- REQUIRED WORK: The material below holds a span beginning at the line with "<point>136,75</point>" and ending at the line with "<point>10,224</point>". Quote that span exactly, both ends included, and only that span.

- MATERIAL SUPPLIED:
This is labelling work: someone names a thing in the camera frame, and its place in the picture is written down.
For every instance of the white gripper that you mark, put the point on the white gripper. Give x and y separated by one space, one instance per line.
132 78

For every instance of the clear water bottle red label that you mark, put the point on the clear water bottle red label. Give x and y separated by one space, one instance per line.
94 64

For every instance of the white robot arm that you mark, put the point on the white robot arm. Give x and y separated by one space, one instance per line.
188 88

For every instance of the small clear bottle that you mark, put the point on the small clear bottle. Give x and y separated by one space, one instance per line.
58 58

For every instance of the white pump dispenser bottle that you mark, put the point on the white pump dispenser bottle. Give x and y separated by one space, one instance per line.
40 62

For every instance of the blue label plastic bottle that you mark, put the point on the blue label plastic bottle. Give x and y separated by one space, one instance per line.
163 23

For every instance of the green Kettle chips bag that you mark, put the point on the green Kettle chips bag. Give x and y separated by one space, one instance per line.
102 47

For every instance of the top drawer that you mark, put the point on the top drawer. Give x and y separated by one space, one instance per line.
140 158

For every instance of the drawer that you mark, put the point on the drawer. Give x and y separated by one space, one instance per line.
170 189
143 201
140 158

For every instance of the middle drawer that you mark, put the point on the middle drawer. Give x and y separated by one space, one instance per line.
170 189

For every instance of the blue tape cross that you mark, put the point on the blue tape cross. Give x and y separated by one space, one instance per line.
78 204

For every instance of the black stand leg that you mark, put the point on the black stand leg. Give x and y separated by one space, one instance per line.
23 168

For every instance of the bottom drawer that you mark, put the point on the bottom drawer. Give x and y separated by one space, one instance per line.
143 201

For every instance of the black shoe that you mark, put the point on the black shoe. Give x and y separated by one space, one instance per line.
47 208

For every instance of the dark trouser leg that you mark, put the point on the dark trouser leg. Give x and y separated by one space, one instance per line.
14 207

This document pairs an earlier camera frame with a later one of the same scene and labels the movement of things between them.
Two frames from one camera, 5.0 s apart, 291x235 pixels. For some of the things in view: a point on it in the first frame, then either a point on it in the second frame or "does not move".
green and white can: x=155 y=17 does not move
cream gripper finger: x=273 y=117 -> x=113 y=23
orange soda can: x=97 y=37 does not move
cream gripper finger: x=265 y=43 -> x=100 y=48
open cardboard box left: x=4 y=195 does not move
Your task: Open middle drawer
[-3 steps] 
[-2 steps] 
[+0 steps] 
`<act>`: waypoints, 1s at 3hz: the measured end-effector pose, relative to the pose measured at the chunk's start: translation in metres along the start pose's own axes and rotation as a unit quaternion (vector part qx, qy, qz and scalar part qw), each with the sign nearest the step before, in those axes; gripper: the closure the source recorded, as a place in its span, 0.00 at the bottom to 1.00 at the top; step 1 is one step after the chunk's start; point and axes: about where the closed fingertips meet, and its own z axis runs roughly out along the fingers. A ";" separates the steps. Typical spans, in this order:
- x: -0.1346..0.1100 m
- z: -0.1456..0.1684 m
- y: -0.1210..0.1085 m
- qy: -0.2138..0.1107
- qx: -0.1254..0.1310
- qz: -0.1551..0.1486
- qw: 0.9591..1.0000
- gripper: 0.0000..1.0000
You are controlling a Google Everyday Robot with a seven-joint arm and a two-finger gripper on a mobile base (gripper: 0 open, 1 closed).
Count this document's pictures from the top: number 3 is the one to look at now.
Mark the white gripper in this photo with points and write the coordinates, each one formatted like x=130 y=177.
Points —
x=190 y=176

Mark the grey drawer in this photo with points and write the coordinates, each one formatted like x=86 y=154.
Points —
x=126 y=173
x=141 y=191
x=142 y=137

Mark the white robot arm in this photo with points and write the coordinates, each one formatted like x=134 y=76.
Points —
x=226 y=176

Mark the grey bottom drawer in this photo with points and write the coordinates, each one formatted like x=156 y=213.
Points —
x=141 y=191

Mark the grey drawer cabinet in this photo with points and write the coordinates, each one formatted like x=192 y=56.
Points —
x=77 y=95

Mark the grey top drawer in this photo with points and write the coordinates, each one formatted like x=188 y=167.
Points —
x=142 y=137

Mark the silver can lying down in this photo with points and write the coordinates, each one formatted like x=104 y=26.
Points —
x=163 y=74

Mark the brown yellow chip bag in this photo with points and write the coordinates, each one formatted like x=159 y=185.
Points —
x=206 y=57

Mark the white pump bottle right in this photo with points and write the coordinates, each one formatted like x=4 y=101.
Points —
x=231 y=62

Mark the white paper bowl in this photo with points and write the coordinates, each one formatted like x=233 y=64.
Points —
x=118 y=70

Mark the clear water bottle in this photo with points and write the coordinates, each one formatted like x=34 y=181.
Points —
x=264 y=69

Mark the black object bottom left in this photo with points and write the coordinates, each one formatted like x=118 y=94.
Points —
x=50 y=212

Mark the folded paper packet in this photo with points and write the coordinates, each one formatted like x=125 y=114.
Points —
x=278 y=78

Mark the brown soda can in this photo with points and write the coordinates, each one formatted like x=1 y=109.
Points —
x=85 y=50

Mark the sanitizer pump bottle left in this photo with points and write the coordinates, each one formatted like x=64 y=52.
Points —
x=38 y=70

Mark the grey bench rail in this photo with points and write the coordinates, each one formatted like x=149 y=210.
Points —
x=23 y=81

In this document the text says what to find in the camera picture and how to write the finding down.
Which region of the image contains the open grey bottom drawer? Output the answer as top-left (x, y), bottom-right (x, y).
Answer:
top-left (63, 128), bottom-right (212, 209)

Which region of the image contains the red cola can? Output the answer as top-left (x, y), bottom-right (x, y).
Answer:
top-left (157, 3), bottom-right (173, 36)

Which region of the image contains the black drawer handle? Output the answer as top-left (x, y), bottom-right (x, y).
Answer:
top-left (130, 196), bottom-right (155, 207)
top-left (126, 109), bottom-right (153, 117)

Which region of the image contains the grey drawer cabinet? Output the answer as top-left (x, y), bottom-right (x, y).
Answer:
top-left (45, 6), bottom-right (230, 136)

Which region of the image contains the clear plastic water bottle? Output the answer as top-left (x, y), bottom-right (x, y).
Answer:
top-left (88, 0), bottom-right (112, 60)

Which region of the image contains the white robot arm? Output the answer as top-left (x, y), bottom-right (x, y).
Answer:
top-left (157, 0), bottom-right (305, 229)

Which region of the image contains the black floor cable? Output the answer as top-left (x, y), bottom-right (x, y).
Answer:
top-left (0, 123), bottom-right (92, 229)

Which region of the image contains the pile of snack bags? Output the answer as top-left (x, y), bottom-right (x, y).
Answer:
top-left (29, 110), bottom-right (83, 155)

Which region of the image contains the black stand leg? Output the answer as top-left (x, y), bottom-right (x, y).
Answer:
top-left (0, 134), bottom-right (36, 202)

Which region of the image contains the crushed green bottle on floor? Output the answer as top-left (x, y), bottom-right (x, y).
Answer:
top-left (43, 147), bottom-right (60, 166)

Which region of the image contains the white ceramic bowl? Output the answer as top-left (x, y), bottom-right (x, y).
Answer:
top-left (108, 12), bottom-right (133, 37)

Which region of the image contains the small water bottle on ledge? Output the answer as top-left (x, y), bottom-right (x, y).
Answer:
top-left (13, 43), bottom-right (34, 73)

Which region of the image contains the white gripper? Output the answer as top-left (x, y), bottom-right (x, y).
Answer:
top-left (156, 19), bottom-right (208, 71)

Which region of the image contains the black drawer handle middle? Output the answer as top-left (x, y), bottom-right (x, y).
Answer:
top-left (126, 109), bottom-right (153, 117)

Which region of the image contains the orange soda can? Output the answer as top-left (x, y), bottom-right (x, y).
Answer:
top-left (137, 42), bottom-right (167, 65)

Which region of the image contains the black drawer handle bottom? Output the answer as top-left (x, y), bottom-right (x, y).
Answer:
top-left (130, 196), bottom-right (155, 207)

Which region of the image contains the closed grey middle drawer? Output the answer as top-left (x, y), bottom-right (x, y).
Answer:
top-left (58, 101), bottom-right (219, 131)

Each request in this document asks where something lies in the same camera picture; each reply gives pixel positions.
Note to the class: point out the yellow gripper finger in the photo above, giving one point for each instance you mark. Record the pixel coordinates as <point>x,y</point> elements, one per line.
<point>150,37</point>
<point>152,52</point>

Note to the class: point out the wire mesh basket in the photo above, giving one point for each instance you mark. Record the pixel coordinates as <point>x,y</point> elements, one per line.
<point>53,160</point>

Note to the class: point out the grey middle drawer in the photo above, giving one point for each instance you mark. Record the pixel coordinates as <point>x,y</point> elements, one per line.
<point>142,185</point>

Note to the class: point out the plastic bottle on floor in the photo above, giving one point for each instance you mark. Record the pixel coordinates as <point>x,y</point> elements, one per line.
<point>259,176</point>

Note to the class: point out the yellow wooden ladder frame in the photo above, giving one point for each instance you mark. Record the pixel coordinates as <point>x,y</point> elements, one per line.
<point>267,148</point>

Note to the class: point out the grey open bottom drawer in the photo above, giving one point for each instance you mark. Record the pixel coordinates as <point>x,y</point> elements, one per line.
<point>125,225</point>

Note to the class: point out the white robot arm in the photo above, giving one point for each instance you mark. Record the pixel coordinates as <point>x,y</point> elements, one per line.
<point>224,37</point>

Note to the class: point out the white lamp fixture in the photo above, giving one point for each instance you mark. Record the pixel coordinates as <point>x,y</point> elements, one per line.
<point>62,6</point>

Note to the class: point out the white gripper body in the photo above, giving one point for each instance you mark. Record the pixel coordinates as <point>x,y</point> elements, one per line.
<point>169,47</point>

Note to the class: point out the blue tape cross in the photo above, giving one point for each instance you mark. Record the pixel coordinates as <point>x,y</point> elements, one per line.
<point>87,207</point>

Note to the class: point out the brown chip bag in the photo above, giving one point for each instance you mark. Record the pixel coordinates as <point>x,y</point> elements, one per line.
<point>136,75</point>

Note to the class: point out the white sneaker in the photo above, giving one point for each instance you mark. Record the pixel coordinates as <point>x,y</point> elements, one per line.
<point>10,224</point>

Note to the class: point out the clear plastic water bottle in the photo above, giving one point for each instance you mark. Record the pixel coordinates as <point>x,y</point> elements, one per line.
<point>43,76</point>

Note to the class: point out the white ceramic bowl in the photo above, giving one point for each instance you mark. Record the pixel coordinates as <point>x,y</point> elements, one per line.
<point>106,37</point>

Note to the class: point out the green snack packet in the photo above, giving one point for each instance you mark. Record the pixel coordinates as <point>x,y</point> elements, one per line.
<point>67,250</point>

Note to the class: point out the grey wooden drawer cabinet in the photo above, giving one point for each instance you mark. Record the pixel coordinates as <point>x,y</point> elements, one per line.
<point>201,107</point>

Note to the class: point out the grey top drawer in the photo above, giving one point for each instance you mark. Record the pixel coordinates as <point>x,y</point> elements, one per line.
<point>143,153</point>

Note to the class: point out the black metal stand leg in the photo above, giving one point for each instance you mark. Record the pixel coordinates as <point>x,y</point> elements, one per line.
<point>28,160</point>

- RESPONSE BOX:
<point>136,75</point>

Note to the class: point out the white sneaker in the photo above, giving one point for each instance you mark. Record the pixel coordinates as <point>x,y</point> elements, one per line.
<point>10,224</point>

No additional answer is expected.